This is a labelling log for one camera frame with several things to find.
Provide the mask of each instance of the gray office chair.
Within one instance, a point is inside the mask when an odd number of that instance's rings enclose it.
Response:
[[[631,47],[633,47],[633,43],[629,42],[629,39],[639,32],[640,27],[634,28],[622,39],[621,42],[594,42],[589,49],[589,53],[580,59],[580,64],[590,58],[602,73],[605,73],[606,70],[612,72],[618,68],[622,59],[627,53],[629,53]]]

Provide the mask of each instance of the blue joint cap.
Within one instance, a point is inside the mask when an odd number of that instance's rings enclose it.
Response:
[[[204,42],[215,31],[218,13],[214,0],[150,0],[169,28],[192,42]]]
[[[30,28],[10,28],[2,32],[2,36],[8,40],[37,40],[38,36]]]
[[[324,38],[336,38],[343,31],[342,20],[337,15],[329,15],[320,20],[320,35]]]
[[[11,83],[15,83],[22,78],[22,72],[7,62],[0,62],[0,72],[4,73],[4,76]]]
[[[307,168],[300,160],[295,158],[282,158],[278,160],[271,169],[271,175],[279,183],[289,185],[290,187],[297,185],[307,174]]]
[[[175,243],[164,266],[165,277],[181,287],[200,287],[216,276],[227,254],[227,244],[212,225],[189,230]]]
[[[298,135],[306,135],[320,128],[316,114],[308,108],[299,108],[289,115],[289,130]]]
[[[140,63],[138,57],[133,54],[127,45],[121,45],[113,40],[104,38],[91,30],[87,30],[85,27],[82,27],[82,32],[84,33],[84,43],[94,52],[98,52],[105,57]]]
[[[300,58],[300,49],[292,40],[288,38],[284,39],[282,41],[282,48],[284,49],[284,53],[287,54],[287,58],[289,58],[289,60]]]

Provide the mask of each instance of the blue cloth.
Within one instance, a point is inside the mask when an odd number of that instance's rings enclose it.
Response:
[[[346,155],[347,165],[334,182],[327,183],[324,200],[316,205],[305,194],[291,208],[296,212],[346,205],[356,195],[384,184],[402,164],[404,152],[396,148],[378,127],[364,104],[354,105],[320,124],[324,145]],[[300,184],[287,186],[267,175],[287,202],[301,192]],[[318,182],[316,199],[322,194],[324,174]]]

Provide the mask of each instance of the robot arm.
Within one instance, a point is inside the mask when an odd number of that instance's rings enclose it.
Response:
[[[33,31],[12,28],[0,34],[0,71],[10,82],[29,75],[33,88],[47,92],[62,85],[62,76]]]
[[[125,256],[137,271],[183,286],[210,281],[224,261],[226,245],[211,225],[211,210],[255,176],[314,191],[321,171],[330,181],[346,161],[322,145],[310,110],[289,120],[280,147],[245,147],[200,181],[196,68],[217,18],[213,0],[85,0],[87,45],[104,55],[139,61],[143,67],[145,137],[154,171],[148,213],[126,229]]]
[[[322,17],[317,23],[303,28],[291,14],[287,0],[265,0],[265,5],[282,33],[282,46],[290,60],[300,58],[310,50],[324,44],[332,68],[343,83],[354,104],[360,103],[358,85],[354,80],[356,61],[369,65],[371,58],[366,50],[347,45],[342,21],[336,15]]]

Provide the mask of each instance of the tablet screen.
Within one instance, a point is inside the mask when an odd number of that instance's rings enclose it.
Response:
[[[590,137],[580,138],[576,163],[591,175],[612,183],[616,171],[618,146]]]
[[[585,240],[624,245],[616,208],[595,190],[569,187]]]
********
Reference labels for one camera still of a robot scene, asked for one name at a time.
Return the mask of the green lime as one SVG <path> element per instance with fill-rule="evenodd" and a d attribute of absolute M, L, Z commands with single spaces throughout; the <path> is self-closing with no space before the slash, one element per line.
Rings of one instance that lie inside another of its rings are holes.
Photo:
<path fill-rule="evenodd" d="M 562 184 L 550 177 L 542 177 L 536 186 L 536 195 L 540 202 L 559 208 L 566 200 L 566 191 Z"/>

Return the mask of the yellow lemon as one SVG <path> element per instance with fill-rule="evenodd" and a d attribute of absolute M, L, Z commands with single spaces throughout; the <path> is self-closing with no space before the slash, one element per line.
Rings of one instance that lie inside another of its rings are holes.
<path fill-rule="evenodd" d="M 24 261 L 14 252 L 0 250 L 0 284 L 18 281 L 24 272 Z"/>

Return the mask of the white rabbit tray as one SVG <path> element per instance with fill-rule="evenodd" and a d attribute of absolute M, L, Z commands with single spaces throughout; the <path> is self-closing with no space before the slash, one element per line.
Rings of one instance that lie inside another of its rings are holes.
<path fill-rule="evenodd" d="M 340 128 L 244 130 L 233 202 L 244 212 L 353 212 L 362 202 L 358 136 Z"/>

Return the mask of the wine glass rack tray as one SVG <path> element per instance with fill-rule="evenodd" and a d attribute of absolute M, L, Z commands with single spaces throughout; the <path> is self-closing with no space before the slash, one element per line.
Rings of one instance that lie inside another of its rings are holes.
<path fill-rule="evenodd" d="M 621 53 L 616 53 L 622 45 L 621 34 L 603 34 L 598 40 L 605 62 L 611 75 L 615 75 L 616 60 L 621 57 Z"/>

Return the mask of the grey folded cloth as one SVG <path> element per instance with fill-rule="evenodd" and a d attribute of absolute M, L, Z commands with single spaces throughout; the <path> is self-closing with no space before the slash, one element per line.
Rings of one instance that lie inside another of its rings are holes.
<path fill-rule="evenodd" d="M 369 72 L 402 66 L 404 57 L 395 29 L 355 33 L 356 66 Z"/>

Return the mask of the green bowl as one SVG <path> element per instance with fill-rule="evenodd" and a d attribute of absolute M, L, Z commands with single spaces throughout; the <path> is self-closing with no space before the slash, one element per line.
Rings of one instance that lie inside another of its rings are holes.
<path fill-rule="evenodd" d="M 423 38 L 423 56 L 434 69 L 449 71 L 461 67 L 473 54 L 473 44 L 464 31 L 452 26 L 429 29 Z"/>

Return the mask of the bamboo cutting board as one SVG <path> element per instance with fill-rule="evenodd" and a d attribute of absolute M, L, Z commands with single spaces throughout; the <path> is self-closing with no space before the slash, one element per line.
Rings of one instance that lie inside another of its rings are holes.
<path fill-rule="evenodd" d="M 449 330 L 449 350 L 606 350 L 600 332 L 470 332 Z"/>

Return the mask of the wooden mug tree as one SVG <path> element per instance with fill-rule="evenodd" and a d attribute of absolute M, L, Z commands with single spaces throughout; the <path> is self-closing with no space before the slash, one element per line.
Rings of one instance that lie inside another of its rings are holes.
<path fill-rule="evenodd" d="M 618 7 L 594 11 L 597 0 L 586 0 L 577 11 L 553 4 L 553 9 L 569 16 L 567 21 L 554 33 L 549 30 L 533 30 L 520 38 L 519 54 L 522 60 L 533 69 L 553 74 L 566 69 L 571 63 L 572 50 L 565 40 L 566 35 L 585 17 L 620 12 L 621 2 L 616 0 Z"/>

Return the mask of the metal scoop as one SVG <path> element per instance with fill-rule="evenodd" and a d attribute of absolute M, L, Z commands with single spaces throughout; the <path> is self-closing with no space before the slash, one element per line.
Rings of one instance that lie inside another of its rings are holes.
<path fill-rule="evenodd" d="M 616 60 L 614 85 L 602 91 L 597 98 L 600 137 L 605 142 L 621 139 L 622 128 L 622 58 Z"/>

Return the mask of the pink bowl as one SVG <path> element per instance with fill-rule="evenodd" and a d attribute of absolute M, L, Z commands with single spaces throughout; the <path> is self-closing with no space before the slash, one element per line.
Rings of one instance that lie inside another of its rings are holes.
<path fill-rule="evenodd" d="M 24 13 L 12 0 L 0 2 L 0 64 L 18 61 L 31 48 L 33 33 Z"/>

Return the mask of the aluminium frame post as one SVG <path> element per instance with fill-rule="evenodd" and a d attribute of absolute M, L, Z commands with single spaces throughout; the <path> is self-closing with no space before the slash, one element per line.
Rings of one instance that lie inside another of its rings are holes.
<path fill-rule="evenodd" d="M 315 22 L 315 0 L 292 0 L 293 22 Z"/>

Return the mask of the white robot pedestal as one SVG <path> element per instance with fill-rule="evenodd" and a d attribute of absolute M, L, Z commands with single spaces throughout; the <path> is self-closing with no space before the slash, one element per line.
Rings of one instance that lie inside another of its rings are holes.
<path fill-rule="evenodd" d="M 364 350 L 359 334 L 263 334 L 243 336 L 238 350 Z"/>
********
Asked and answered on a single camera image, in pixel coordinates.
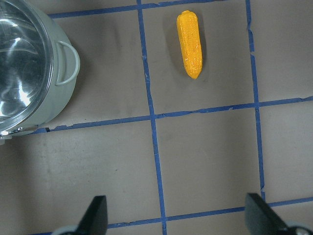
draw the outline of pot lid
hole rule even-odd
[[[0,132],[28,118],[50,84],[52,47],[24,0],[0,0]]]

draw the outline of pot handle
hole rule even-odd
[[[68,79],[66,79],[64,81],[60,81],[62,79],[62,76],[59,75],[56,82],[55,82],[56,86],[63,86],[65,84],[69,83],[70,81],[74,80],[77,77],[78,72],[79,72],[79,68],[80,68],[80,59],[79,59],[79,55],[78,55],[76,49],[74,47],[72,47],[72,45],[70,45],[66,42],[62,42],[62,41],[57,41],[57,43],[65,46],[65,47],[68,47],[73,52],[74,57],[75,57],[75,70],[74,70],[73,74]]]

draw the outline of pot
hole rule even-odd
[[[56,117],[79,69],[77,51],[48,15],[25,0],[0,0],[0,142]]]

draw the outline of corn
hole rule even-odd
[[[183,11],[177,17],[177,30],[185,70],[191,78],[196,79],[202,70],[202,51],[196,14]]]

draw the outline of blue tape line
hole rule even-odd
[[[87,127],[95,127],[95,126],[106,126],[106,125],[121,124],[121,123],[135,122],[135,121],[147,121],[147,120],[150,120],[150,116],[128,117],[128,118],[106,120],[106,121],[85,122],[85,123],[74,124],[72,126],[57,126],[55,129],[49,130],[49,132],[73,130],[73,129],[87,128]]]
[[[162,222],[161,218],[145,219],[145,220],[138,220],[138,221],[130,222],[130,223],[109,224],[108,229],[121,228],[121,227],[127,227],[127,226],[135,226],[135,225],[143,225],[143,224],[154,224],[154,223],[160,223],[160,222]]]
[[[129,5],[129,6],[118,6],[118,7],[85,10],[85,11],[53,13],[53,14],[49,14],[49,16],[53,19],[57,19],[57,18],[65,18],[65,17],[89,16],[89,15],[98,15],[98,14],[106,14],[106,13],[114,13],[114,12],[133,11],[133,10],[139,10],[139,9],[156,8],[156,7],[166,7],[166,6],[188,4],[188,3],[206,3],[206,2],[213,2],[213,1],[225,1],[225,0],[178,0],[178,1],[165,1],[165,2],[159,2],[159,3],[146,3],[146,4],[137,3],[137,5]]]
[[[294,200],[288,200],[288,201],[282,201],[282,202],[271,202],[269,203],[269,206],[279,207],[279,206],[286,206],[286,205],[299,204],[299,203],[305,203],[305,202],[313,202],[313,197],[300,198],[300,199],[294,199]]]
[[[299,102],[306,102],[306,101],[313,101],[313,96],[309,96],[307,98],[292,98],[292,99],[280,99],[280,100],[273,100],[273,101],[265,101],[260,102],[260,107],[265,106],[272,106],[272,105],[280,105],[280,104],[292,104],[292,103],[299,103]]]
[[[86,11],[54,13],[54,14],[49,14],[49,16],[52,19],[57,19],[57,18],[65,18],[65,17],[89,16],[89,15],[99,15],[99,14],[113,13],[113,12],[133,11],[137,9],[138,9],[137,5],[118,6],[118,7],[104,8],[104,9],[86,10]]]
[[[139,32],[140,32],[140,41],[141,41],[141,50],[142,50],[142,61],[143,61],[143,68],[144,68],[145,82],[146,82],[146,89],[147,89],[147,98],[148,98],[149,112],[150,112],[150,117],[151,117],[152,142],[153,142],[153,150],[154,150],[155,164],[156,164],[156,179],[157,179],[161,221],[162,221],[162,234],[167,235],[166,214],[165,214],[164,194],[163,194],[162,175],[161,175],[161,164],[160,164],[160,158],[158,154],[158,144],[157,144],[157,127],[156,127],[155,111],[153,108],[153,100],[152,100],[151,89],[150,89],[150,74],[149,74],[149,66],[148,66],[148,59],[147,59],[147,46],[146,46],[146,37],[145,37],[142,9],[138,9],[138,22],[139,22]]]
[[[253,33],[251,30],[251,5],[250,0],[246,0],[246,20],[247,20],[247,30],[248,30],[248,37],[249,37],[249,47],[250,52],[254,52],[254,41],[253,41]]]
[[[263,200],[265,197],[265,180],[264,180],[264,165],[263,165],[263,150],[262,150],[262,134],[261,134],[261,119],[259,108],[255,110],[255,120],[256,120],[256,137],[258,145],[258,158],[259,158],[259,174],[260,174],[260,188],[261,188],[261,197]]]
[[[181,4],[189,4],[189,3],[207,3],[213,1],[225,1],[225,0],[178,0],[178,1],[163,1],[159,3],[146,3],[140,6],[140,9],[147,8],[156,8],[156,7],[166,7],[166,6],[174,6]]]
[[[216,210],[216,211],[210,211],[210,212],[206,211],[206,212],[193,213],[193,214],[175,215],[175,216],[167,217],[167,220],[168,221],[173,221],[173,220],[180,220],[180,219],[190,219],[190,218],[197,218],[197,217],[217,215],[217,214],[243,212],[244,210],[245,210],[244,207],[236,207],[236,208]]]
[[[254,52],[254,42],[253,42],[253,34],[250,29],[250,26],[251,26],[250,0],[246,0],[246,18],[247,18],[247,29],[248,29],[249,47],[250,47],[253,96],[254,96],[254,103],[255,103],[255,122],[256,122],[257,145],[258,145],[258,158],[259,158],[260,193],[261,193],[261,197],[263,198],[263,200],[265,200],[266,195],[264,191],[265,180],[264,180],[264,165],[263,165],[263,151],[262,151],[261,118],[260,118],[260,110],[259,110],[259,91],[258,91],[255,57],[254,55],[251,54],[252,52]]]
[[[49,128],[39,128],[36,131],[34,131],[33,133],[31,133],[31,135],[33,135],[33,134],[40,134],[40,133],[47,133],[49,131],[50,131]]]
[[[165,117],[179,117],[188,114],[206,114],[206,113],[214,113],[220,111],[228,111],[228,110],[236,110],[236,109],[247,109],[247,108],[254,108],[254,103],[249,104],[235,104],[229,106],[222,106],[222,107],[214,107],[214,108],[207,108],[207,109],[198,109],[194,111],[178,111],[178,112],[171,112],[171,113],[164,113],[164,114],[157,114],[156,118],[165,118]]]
********
*Problem details*: The answer must be every line of the data that contains the word "robot".

*Finished task*:
Provide the mask of each instance of the robot arm.
Reference labels for one camera still of a robot scene, asked for one name at a time.
Return the mask of the white robot pedestal as one SVG <path> element per instance with fill-rule="evenodd" and a d attribute of absolute M, L, Z commands with single spaces throughout; the <path> is self-closing with no space before the slash, one element per line.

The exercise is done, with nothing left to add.